At nightfall, a sudden storm came upon Edward’s troops, who were camped outside Chartres. Unfortunately, for Edward, their tents provided little protection. The temperature dropped. Lightning. Freezing rain. High winds. Hailstorms. Many of the soldiers abandoned the encampment. 1000 English soldiers and some 6000 horses were killed by the intense hail storm. Horses also fell to the storm; many stampeded. The casualties were larger than any previous battle. Two of the English commanders met their death. King Edward was on his knees begging for God’s mercy. 

The carnage was described as “a foul day, full of myst and hayle, so that men dyed on horseback [sic].”

From the contemporary French Chronicle of Jean Froissart:

... for an accident befell [Edward III] and all his army, who were then before Chartres, that much humbled him, and bent his courage.

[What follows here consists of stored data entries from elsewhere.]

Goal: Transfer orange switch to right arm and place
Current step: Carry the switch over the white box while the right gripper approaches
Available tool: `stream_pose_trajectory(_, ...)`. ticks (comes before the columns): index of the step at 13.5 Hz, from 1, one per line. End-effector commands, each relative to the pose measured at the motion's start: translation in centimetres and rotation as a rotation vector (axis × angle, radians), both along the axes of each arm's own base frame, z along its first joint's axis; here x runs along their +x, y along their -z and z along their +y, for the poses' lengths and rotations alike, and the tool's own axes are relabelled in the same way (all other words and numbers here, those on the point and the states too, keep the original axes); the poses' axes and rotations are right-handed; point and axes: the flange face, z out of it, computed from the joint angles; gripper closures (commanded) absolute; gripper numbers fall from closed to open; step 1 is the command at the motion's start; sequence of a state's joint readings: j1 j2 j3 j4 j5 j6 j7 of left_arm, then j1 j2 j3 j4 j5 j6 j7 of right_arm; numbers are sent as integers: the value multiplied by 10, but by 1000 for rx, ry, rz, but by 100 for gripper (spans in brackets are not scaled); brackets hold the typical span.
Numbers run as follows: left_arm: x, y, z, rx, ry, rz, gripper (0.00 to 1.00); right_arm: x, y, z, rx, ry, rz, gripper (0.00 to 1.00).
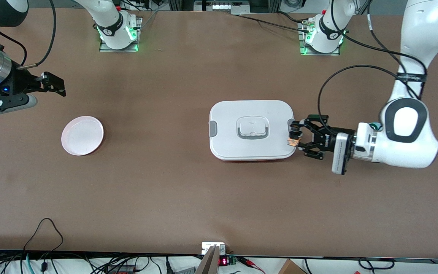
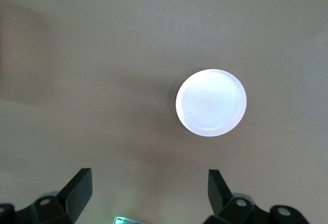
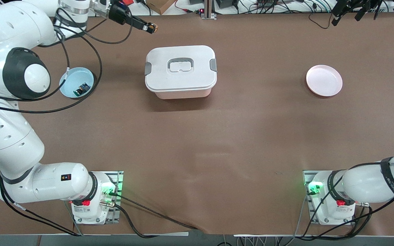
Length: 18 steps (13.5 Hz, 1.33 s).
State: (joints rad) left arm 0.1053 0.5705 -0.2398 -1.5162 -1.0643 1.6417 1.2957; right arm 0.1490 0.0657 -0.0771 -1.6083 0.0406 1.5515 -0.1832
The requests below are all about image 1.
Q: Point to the aluminium bar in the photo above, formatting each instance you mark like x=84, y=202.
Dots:
x=207, y=266

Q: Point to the small white box device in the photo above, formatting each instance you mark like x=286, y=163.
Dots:
x=207, y=247

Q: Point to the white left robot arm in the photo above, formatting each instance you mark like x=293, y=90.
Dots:
x=416, y=23

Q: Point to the pink round plate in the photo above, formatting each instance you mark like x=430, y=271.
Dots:
x=82, y=136

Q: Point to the brown cardboard box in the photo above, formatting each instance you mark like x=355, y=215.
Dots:
x=291, y=268

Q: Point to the white lunch box lid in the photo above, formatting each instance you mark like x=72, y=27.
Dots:
x=234, y=112

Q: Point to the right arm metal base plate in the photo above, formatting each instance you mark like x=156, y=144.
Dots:
x=107, y=49

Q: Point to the red digit display module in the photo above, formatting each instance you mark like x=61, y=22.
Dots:
x=223, y=262

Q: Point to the red clip leads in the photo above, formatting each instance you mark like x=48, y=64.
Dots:
x=249, y=262

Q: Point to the lunch box base container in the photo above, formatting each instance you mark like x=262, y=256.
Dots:
x=257, y=161

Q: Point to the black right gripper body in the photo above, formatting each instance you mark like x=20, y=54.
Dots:
x=20, y=83

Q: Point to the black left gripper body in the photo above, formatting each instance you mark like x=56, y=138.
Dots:
x=326, y=138

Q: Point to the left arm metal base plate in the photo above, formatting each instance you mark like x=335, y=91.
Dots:
x=310, y=53

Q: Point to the white power strip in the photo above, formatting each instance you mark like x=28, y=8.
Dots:
x=226, y=6

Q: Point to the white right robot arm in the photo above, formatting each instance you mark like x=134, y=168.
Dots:
x=108, y=23

During the time that the French commissioners were passing backwards and forwards from the king to his council, and unable to obtain any favourable answer to their offers, there happened such a storm and violent tempest of thunder and hail, which fell on the English army, that it seemed as if the world was come to an end. The hailstones were so large as to kill men and beasts, and the boldest were frightened.

The king turned himself towards the church of Our Lady at Chartres, and religiously vowed to the Virgin, as he has since confessed, that he would accept of terms of peace. He was at this time lodged in a small village, near Charters, called Bretigny; and there were then committed to writing, certain rules and ordinances for peace, upon which the following articles were drawn out.

800px-Map-_France_at_the_Treaty_of_Bretigny

France after the Treaty of Brétigny – French territory in green, English territory in pink John Richard Green – Taken from History of the English People, Volume 2 Transferred from en.wikipedia to Commons ~ Public Domain

Edward rushed to pursue peace with the French and as a direct result of the killer storm, on May 8, 1360, the Treaty of Bretigny was signed. By this treaty Edward agreed to renounce his claim to the throne of France in return for sovereignty over Aquitaine and Calais. The French agreed to pay a handsome ransom for the release of their king John II who was held captive in England.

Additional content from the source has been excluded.